DATA ->
§
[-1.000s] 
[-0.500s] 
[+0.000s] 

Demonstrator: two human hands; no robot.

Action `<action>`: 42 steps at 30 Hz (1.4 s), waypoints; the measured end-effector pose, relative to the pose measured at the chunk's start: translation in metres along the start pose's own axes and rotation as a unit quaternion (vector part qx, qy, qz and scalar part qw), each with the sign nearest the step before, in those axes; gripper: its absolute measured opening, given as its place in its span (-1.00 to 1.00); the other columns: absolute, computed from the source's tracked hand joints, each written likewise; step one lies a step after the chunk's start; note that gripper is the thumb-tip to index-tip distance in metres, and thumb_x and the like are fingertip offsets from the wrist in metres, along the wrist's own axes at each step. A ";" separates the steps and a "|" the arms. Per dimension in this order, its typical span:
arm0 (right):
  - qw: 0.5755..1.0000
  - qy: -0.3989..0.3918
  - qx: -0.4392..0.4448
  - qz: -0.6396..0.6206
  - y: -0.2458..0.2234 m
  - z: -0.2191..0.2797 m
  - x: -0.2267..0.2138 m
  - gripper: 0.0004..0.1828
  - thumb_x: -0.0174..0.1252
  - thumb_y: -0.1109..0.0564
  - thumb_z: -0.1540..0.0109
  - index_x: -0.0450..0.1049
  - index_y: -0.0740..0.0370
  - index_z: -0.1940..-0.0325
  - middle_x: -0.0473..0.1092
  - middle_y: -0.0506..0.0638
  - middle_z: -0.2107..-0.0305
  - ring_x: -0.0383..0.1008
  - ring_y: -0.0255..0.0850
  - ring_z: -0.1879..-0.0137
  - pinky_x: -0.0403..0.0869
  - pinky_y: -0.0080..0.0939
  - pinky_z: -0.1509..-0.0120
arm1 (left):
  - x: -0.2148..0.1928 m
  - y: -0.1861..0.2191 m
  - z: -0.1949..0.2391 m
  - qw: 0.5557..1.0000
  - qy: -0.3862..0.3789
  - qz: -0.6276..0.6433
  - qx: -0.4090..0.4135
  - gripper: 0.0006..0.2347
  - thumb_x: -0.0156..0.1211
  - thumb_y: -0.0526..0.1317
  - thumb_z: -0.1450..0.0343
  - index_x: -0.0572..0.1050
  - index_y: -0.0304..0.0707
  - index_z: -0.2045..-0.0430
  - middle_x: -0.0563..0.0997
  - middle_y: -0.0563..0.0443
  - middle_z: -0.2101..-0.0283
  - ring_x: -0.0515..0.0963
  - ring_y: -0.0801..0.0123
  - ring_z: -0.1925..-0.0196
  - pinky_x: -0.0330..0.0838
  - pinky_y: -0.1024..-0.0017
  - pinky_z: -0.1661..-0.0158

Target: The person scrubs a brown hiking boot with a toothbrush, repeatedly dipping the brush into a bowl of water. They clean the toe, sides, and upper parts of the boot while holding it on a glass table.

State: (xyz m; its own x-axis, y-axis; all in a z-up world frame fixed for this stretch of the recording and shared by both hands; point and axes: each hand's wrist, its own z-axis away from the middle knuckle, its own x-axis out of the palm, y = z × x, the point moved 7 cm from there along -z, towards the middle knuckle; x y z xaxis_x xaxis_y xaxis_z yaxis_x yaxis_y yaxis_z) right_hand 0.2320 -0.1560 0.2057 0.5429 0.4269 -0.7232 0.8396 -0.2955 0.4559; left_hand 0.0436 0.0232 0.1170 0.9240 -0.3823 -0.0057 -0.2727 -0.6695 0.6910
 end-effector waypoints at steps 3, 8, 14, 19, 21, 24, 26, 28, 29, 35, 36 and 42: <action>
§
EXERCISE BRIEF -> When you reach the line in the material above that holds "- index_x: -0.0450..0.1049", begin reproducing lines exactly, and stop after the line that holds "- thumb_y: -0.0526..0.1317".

RESULT FOR THIS TASK ->
  - index_x: -0.0450..0.1049
  - index_y: -0.0740..0.0370
  - index_z: -0.1940..-0.0325
  - middle_x: -0.0473..0.1092
  - middle_y: -0.0506..0.0638
  - middle_z: -0.2107..-0.0305
  - ring_x: -0.0383..0.1008
  - ring_y: -0.0255..0.0850
  - ring_z: -0.1879..-0.0137
  - pinky_x: -0.0403..0.0869
  - pinky_y: -0.0080..0.0939
  - pinky_z: -0.1509..-0.0120
arm1 (left):
  - x: -0.2148..0.1928 m
  - y: -0.1861..0.2191 m
  - z: -0.1949..0.2391 m
  - qw: 0.5557..1.0000
  - qy: -0.3862..0.3789
  - qz: -0.6276..0.6433
  - qx: -0.4090..0.4135
  - gripper: 0.0006..0.2347
  - thumb_x: -0.0156..0.1211
  - thumb_y: -0.0526..0.1317

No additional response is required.